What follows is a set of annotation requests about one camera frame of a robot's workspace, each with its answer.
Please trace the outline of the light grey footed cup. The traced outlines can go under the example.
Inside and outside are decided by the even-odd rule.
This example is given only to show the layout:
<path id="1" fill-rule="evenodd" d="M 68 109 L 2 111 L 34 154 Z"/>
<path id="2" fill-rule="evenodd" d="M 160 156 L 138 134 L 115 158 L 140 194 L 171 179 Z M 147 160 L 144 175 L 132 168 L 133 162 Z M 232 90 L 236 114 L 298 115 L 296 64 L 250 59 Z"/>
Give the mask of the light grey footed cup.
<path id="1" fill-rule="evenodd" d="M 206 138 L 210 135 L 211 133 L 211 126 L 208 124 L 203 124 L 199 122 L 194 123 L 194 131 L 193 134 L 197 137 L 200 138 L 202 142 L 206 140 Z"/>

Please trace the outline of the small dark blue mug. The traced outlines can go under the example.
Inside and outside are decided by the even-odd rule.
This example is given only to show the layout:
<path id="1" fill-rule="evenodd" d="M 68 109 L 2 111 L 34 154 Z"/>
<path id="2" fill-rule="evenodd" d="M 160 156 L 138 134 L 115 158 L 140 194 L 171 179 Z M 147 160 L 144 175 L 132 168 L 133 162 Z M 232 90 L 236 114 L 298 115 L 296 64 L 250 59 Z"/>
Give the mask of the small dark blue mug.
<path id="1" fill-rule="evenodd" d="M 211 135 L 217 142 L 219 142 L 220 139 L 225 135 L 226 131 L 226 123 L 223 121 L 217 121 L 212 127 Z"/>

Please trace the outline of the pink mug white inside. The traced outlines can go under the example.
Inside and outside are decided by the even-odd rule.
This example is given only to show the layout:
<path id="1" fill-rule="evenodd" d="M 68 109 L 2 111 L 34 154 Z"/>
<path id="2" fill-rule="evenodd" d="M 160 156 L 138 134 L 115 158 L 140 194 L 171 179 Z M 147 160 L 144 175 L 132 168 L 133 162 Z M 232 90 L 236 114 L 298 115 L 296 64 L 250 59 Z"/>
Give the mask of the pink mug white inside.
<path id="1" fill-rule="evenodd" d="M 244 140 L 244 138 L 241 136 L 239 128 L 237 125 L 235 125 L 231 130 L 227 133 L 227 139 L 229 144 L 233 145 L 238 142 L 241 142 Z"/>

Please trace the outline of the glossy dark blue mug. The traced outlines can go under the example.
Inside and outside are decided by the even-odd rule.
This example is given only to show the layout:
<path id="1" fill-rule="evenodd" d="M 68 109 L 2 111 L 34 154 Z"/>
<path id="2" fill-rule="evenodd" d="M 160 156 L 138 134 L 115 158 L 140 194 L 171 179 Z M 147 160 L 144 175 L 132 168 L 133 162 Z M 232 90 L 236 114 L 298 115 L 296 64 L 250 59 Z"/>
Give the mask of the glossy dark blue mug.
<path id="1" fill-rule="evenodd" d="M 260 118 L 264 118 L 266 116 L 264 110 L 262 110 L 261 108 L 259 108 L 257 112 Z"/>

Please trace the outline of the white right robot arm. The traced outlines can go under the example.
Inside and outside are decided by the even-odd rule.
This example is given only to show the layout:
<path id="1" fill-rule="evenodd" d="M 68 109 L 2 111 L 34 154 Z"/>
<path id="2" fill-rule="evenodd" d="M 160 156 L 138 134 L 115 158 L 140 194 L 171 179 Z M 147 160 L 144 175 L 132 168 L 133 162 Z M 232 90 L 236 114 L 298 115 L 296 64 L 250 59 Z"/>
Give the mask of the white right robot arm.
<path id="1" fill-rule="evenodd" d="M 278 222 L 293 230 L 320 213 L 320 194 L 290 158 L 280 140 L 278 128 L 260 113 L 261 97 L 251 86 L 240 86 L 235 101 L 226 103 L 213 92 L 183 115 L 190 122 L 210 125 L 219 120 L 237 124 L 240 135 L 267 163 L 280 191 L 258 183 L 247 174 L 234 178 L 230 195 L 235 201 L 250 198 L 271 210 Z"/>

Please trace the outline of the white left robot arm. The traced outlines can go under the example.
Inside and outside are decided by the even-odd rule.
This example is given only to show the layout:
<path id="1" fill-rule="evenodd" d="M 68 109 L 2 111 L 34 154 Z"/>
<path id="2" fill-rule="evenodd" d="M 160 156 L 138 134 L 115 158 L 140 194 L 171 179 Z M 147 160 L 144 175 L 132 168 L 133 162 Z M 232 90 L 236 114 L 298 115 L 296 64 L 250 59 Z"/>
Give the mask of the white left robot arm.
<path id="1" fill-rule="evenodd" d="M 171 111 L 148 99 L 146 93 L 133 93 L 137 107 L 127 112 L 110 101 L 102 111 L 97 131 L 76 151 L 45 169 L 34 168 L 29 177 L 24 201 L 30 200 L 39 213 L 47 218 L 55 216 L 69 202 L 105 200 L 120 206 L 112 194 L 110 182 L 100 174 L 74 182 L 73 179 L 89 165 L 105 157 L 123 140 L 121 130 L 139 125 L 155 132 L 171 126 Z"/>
=======
#### Instructions to follow:
Every line of the data should be output exactly as it was given.

#### Result:
What follows is a set of annotation requests about one camera frame of a robot's workspace, each with its answer.
Please trace the outline of the light grey footed cup. The traced outlines can go under the example.
Inside and outside are decided by the even-odd rule.
This example is given only to show the layout:
<path id="1" fill-rule="evenodd" d="M 68 109 L 2 111 L 34 154 Z"/>
<path id="2" fill-rule="evenodd" d="M 160 156 L 138 134 L 115 158 L 140 194 L 171 179 Z M 147 160 L 144 175 L 132 168 L 133 162 Z M 232 90 L 236 114 L 298 115 L 296 64 L 250 59 Z"/>
Give the mask of the light grey footed cup.
<path id="1" fill-rule="evenodd" d="M 206 138 L 210 135 L 211 133 L 211 126 L 208 124 L 203 124 L 199 122 L 194 123 L 194 131 L 193 134 L 197 137 L 200 138 L 202 142 L 206 140 Z"/>

Please trace the outline of the small dark blue mug. The traced outlines can go under the example.
Inside and outside are decided by the even-odd rule.
This example is given only to show the layout:
<path id="1" fill-rule="evenodd" d="M 68 109 L 2 111 L 34 154 Z"/>
<path id="2" fill-rule="evenodd" d="M 160 156 L 138 134 L 115 158 L 140 194 L 171 179 Z M 147 160 L 144 175 L 132 168 L 133 162 Z M 232 90 L 236 114 L 298 115 L 296 64 L 250 59 Z"/>
Give the mask of the small dark blue mug.
<path id="1" fill-rule="evenodd" d="M 211 135 L 217 142 L 219 142 L 220 139 L 225 135 L 226 131 L 226 123 L 223 121 L 217 121 L 212 127 Z"/>

Please trace the outline of the pink mug white inside. The traced outlines can go under the example.
Inside and outside are decided by the even-odd rule.
This example is given only to show the layout:
<path id="1" fill-rule="evenodd" d="M 68 109 L 2 111 L 34 154 Z"/>
<path id="2" fill-rule="evenodd" d="M 160 156 L 138 134 L 115 158 L 140 194 L 171 179 Z M 147 160 L 144 175 L 132 168 L 133 162 Z M 232 90 L 236 114 L 298 115 L 296 64 L 250 59 Z"/>
Give the mask of the pink mug white inside.
<path id="1" fill-rule="evenodd" d="M 244 140 L 244 138 L 241 136 L 239 128 L 237 125 L 235 125 L 231 130 L 227 133 L 227 139 L 229 144 L 233 145 L 238 142 L 241 142 Z"/>

Please trace the outline of the glossy dark blue mug. The traced outlines can go under the example.
Inside and outside are decided by the even-odd rule.
This example is given only to show the layout:
<path id="1" fill-rule="evenodd" d="M 68 109 L 2 111 L 34 154 Z"/>
<path id="2" fill-rule="evenodd" d="M 160 156 L 138 134 L 115 158 L 140 194 L 171 179 Z M 147 160 L 144 175 L 132 168 L 133 162 Z M 232 90 L 236 114 L 298 115 L 296 64 L 250 59 Z"/>
Give the mask of the glossy dark blue mug.
<path id="1" fill-rule="evenodd" d="M 260 118 L 264 118 L 266 116 L 264 110 L 262 110 L 261 108 L 259 108 L 257 112 Z"/>

Please trace the outline of the white right robot arm. The traced outlines can go under the example.
Inside and outside are decided by the even-odd rule.
This example is given only to show the layout:
<path id="1" fill-rule="evenodd" d="M 68 109 L 2 111 L 34 154 Z"/>
<path id="2" fill-rule="evenodd" d="M 160 156 L 138 134 L 115 158 L 140 194 L 171 179 Z M 147 160 L 144 175 L 132 168 L 133 162 Z M 232 90 L 236 114 L 298 115 L 296 64 L 250 59 Z"/>
Give the mask of the white right robot arm.
<path id="1" fill-rule="evenodd" d="M 278 222 L 293 230 L 320 213 L 320 194 L 290 158 L 280 140 L 278 128 L 260 113 L 261 97 L 251 86 L 240 86 L 235 101 L 226 103 L 213 92 L 183 115 L 190 122 L 210 125 L 219 120 L 237 124 L 240 135 L 267 163 L 280 191 L 258 183 L 247 174 L 234 178 L 230 195 L 235 201 L 250 198 L 271 210 Z"/>

Please trace the outline of the white left robot arm. The traced outlines can go under the example.
Inside and outside are decided by the even-odd rule.
This example is given only to show the layout:
<path id="1" fill-rule="evenodd" d="M 68 109 L 2 111 L 34 154 Z"/>
<path id="2" fill-rule="evenodd" d="M 160 156 L 138 134 L 115 158 L 140 194 L 171 179 Z M 147 160 L 144 175 L 132 168 L 133 162 Z M 232 90 L 236 114 L 298 115 L 296 64 L 250 59 Z"/>
Give the mask of the white left robot arm.
<path id="1" fill-rule="evenodd" d="M 171 111 L 148 99 L 146 93 L 133 93 L 137 107 L 127 112 L 110 101 L 102 111 L 97 131 L 76 151 L 45 169 L 34 168 L 29 177 L 24 201 L 30 200 L 39 213 L 47 218 L 55 216 L 69 202 L 105 200 L 120 206 L 112 194 L 110 182 L 100 174 L 74 182 L 73 179 L 89 165 L 105 157 L 123 140 L 121 130 L 139 125 L 155 132 L 171 126 Z"/>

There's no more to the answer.